The following table shows what the preceding table would look like if entered into an Excel spreadsheet, except the actual formulas are shown for the cells where the values are calculated. Any cell whose contents starts with an equal sign (=) contains a formula. All other cells contain data values that are not calculated, but entered as is. This makes it easier to see how the age-specific and age-adjusted values are calculated. Notice there is an extra column showing the standard population counts. This shows how the standard population percentages are computed.

. A B C D E F G H I J K
1 Age Neolithic County Paleolithic County Standard Population
2 Group Cases Population Rate Adjusted Cases Population Rate Adjusted Percent Count
3 0-24 20 50,000 =B3/C3*100000 =D3*J3 8 20,000 =F3/G3*100000 =H3*J3 =K3/K7 120,000,000
4 25-49 60 30,000 =B4/C4*100000 =D4*J4 40 20,000 =F4/G4*100000 =H4*J4 =K4/K7 75,000,000
5 50-74 75 15,000 =B5/C5*100000 =D5*J5 100 25,000 =F5/G5*100000 =H5*J5 =K5/K7 60,000,000
6 75+ 60 5,000 =B6/C6*100000 =D6*J6 350 35,000 =F6/G6*100000 =H6*J6 =K6/K7 45,000,000
7 Total 215 100,000 =B7/C7*100000 =SUM(E3:E6) 498 100,000 =F7/G7*100000 =SUM(I3:I6) =SUM(J3:J6) =SUM(K3:K6)

The ISCR Report Generator uses age groups covering 5-year spans, instead of 25-year spans, as shown in this example. The ISCR Report Generator uses the 2000 US Standard Population. The standard population in this example was invented solely for the purposes of illustration.

What is a Confidence Interval and a Standard Error?

Because of random variation, the calculated rate may not be the "true" rate, but it should be in the neighborhood of the true rate. Confidence intervals and standard errors are calculated values that give us an idea of what that neighborhood is. Confidence intervals are perhaps more intuitively understandable. A confidence interval is a range of values around the calculated rate such that there is a given probability that the true rate is in that range. For example, suppose the calculated rate is 400 cases per 100,000. It's possible to calculate two numbers, one below 400 and one above it, such that there's (say) a 95% probability the true rate lies between those two numbers. If, for example, those two numbers turned out to be 397 and 404, we would say we're 95% confident the true rate is between 397 and 404.

Knowing the confidence interval can be important when comparing two rates. For example, if calculated rates for Counties A and B are 400 and 420, respectively, it might seem reasonable to say County B has a higher rate. But if we know the 95% confidence intervals for the two rates are 360-445 and 385-460, respectively, we can see there's a fairly wide overlap between these two intervals. So it could turn out that County B actually has a lower rate.

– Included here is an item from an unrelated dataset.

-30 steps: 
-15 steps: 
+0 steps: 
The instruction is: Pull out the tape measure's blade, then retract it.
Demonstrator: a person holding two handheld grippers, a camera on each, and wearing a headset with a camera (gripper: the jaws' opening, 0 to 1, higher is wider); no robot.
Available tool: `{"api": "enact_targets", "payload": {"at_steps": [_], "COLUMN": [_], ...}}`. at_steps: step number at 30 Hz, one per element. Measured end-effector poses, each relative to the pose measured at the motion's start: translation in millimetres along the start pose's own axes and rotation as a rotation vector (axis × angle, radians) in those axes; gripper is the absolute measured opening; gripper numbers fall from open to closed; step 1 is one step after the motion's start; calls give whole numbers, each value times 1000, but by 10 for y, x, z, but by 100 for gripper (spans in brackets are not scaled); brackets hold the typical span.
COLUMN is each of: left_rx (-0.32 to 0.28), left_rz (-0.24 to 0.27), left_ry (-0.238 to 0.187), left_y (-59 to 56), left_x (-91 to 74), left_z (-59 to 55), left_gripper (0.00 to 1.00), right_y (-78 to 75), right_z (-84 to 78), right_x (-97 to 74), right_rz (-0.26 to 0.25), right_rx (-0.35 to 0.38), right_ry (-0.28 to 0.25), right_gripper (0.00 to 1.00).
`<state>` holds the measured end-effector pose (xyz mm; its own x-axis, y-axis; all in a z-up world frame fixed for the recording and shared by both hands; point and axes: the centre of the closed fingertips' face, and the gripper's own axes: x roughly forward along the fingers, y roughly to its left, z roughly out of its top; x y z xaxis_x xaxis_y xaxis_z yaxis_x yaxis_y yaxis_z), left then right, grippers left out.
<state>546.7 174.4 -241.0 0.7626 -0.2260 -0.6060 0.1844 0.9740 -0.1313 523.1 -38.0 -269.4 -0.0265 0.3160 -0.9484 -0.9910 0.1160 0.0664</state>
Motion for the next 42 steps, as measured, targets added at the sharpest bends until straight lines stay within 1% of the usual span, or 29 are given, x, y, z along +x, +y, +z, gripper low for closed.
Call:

Confidence intervals can be calculated for both crude rates and age-adjusted rates, but the formula for a crude rate confidence interval differs from the formula for an age-adjusted rate confidence interval.

The standard error for a rate is no so easily explained. Like the confidence interval, it's a value that identifies the neighborhood where the true rate lies, but this neighborhood is not as easily visualized.

The standard error can also be calculated for both crude rates and age-adjusted rates, and like confidence intervals, the formula for the standard error for a crude rate differs from the formula for the standard error for an age-adjusted rate.